* Task brief *
Only the lines from the top of the data through the line with "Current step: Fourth" should be repeated, each exactly as written.

*** Data excerpt Section Begins ***

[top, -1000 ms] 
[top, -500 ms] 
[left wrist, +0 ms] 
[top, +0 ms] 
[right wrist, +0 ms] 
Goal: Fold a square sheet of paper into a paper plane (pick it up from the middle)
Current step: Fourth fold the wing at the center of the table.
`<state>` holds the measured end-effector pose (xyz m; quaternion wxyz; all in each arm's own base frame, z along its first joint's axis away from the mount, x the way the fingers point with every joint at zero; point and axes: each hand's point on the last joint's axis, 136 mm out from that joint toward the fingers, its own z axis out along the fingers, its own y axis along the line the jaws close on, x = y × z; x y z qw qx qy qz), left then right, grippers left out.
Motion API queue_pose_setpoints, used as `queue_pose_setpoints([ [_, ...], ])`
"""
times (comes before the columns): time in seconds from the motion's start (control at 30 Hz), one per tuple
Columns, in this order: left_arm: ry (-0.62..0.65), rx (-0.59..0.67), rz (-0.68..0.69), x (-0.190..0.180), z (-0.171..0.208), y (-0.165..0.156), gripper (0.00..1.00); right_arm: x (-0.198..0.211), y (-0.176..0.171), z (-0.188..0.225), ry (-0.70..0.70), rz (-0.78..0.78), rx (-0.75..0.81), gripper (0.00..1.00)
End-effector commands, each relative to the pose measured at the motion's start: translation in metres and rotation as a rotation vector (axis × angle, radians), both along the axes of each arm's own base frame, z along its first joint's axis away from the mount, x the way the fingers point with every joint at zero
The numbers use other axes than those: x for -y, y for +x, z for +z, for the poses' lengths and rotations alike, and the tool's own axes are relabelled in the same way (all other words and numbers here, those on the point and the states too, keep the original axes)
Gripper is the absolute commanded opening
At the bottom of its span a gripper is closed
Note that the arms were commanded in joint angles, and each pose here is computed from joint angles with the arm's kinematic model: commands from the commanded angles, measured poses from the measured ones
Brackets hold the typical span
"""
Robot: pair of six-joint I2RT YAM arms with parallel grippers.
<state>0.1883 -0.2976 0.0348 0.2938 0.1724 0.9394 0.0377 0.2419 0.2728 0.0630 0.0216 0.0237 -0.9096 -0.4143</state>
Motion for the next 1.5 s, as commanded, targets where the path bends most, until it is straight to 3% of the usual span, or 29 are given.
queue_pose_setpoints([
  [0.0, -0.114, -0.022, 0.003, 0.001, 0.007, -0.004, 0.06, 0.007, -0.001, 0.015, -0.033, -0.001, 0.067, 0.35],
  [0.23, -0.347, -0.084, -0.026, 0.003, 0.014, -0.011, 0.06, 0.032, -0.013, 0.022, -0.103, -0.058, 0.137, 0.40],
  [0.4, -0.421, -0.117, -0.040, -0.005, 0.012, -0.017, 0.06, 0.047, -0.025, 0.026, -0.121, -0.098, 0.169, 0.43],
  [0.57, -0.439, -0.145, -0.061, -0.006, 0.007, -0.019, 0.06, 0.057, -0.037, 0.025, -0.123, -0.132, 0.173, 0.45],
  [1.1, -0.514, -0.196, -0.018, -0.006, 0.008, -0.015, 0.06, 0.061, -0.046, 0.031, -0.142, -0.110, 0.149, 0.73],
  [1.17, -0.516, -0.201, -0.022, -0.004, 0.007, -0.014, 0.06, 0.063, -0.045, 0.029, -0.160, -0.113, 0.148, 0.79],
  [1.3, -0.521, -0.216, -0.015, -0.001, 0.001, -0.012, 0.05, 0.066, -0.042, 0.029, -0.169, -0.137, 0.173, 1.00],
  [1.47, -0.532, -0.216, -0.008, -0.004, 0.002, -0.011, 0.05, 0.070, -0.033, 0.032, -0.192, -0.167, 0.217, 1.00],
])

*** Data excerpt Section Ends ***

* Exercise result *
[top, -1000 ms] 
[top, -500 ms] 
[left wrist, +0 ms] 
[top, +0 ms] 
[right wrist, +0 ms] 
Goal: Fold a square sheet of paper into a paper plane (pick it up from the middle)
Current step: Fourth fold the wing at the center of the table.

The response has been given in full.